▶ SOURCE MATERIAL:

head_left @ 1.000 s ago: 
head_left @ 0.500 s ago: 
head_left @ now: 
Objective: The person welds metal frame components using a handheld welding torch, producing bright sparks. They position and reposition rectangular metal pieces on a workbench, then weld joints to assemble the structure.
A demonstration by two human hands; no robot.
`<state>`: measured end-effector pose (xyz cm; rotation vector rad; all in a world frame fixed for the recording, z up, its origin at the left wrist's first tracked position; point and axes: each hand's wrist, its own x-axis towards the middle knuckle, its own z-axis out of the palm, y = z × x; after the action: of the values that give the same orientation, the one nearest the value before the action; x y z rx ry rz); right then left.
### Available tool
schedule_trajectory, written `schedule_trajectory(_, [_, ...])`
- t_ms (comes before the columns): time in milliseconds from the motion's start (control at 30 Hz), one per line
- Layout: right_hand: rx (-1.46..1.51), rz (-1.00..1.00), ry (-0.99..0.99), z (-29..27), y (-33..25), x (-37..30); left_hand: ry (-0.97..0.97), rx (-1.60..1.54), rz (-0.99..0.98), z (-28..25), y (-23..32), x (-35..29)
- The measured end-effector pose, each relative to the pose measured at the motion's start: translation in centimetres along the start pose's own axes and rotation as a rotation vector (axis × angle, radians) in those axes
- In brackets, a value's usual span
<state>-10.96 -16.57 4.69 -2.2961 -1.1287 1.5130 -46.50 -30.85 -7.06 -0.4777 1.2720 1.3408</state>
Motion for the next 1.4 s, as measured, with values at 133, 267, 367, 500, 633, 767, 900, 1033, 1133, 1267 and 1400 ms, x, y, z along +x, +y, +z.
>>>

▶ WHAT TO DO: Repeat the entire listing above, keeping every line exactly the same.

▶ TASK OUTPUT:
head_left @ 1.000 s ago: 
head_left @ 0.500 s ago: 
head_left @ now: 
Objective: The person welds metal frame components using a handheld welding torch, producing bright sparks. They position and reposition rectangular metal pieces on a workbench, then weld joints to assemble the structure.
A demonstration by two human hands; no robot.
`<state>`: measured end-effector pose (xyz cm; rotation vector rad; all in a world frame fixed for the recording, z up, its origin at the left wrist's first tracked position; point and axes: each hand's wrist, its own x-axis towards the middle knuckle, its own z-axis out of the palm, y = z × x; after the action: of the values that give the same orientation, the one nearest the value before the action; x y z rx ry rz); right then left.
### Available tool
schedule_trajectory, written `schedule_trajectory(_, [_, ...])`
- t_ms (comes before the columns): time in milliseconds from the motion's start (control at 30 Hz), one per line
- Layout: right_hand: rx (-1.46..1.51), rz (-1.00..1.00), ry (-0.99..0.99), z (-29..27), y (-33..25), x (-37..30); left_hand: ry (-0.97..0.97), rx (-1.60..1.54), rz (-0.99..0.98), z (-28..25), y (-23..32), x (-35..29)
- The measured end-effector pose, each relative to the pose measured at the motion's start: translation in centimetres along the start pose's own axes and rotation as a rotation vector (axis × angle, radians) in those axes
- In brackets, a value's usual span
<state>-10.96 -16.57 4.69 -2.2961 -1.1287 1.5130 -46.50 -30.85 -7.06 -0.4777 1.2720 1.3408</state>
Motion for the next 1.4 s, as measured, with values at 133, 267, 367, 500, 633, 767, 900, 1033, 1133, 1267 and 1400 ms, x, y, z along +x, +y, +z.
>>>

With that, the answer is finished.